• _EXERCISE BRIEF_:
Set down, word for word, each line from the top of the data through the line that has "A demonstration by"; omit every picture.

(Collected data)
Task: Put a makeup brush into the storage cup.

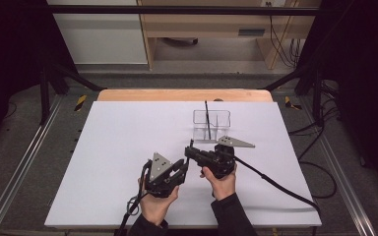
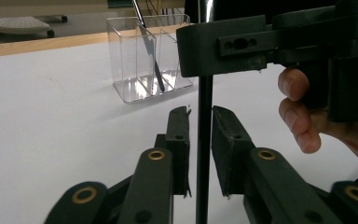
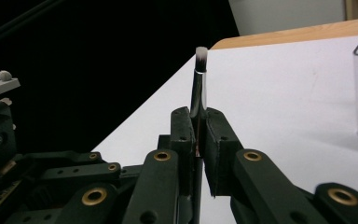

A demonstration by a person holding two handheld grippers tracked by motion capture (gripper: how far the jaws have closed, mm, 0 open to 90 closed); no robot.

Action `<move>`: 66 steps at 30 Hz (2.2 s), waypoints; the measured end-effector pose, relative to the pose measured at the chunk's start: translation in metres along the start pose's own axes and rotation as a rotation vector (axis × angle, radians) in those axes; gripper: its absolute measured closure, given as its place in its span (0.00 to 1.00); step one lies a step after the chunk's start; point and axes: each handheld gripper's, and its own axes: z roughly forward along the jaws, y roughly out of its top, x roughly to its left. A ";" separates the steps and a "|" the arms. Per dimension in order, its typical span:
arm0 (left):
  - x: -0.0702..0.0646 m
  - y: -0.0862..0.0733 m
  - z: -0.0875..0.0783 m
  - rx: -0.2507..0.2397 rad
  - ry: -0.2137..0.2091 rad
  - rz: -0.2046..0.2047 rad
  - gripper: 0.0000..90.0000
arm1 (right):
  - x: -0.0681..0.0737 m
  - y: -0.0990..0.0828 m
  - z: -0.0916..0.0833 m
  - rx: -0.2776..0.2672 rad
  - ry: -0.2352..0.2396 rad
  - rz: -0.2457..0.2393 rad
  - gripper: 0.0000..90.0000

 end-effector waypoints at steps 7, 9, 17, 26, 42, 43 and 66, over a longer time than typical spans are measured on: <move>0.009 0.004 -0.005 0.017 -0.025 0.036 0.64 | 0.000 0.004 -0.004 -0.031 -0.026 -0.040 0.93; 0.012 0.007 -0.007 0.016 -0.027 0.043 0.57 | 0.000 0.006 -0.006 -0.042 -0.034 -0.049 0.93; 0.023 0.019 -0.017 0.013 -0.043 0.104 0.38 | -0.001 0.012 -0.011 -0.062 -0.053 -0.075 0.93; 0.032 0.033 -0.026 0.016 -0.027 0.149 0.22 | -0.003 0.019 -0.018 -0.077 -0.074 -0.113 0.93; 0.071 0.018 -0.052 0.032 -0.013 0.120 0.11 | -0.008 0.028 -0.027 -0.085 -0.109 -0.150 0.93; 0.074 0.016 -0.054 0.037 -0.008 0.117 0.11 | -0.008 0.029 -0.027 -0.087 -0.110 -0.150 0.93; 0.109 -0.018 -0.069 0.043 0.066 0.069 0.11 | -0.025 0.050 -0.037 -0.110 -0.178 -0.178 0.93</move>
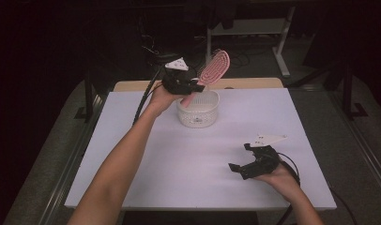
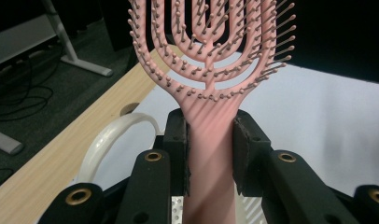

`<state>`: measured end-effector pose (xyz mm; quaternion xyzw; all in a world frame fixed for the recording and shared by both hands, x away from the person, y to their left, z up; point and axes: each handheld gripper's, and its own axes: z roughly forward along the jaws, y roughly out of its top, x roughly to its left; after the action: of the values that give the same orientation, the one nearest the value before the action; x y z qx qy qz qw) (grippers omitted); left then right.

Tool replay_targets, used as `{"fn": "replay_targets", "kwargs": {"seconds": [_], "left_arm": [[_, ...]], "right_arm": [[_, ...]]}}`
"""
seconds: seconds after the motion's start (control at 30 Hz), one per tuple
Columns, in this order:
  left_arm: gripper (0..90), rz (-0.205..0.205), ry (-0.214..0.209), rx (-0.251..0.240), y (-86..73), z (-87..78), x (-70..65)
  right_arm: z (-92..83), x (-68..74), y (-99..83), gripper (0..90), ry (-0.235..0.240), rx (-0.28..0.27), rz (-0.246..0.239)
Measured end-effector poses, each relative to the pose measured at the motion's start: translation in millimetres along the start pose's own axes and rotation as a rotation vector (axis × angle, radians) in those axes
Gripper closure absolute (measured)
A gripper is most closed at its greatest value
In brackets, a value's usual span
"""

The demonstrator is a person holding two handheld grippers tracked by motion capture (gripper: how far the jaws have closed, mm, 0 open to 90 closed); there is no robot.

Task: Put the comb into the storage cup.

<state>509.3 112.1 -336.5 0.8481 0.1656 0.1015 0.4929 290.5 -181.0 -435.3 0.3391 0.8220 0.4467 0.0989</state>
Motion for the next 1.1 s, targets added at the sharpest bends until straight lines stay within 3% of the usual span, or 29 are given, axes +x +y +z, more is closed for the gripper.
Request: {"fn": "replay_targets", "kwargs": {"seconds": [0.47,1.1], "left_arm": [[70.6,-0.001,-0.012,0.039,-13.5,20.9,1.5],[70.5,0.001,-0.013,0.136,-32.2,37.7,1.1]], "right_arm": [[-0.3,-1.3,-1.1,0.6,0.003,-0.001,0.000],[0.3,-1.0,-1.3,0.6,0.004,0.005,-0.003]]}}
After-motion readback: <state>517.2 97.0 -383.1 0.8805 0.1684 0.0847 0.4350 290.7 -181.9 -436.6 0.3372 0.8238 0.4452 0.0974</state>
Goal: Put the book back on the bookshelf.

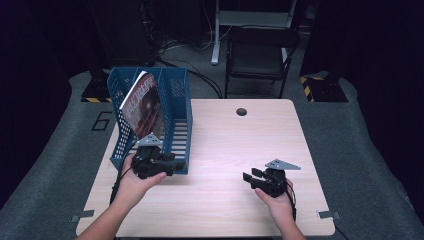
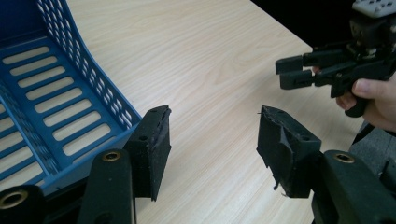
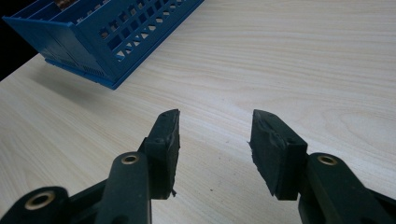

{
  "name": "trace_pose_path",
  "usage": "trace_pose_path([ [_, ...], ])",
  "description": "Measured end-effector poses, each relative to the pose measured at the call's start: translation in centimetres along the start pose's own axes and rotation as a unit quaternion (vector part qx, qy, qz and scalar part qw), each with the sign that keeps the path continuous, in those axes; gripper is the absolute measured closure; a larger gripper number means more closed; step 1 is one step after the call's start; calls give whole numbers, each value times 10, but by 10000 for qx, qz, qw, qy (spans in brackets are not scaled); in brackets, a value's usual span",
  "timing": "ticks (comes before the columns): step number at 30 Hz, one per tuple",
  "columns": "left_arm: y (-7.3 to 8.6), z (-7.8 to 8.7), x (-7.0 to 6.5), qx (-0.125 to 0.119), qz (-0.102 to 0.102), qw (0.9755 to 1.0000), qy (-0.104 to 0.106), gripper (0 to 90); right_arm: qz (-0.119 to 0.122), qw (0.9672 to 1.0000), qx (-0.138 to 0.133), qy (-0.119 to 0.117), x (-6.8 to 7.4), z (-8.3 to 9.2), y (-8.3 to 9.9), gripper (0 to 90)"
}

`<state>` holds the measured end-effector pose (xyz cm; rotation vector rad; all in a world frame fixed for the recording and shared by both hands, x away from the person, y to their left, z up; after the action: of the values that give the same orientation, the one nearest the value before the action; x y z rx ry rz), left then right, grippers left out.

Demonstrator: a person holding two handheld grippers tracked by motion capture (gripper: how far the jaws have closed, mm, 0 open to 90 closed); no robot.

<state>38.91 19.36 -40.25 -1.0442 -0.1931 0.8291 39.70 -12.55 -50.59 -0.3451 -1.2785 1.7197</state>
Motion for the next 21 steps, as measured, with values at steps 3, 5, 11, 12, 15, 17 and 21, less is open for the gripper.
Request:
trace_pose_path([
  [3, 12, -2, 0, 3, 61, 10000, -8, 441, -7, 10000, -7, 0, 0, 0, 0, 522],
  [5, 21, -3, 2, 47, 8, 10000, -44, 441, 7, 10000, -18, 3, 0, 0, 0, 522],
  [11, 42, -7, 7, 135, -121, 9998, -58, 441, 2, 10000, -17, -2, 0, 0, 0, 520],
  [12, 48, -8, 7, 144, -122, 9998, -68, 440, 17, 10000, -22, 1, 0, 1, -1, 519],
  [15, 63, -13, 9, 177, -134, 9997, -110, 438, 14, 10000, -23, 3, 0, 1, -1, 519],
  [17, 72, -15, 10, 154, -146, 9997, -144, 436, -1, 10000, -15, 2, 0, 0, 0, 519],
  [21, 88, -18, 8, 243, -209, 9995, 22, 436, 0, 10000, -4, 1, 0, 0, 0, 517],
])
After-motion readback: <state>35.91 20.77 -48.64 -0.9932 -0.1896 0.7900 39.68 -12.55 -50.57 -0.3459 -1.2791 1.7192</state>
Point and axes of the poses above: each handheld gripper's, and its own axes: z roughly backward along the jaws, y roughly out of its underside, x roughly to its left, the point moved 5 cm from there along -z, roughly forward along the jaws, and after that the axes turned 7 degrees about -x, right-handed, at the moved point
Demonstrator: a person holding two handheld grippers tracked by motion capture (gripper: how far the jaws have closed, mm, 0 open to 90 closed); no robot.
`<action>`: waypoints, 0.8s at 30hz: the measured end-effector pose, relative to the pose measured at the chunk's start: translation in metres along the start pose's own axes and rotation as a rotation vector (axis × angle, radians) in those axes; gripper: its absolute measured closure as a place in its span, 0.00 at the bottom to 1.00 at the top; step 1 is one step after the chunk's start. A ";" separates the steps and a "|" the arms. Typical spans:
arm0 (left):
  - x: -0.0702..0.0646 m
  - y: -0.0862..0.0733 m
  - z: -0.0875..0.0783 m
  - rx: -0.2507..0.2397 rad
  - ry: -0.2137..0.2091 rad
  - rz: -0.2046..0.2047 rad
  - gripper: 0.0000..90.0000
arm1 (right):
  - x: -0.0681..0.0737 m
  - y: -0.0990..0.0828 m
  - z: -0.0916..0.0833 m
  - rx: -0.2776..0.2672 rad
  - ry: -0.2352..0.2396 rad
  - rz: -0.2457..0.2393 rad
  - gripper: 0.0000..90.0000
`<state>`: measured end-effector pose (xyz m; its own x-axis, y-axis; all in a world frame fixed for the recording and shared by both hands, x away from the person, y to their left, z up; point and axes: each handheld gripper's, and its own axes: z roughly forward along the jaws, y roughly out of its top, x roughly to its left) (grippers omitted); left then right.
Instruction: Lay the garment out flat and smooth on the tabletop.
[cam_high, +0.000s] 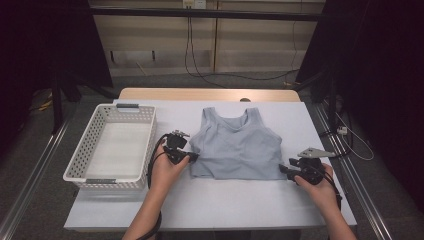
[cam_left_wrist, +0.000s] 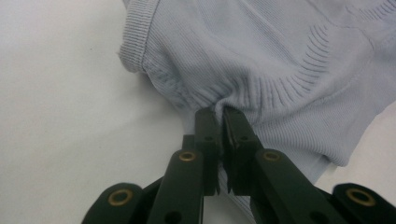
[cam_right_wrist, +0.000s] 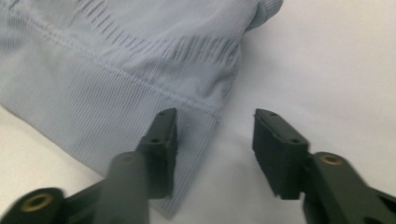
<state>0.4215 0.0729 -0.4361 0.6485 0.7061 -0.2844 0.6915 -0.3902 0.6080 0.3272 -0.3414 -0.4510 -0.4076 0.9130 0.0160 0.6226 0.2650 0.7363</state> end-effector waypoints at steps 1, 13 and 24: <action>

• _SOLUTION FOR THIS TASK_:
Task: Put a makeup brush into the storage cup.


A demonstration by a person holding two handheld grippers tracked by motion capture (gripper: how far the jaws have closed, mm, 0 open to 90 closed); no robot.

No more output will be added to the exercise.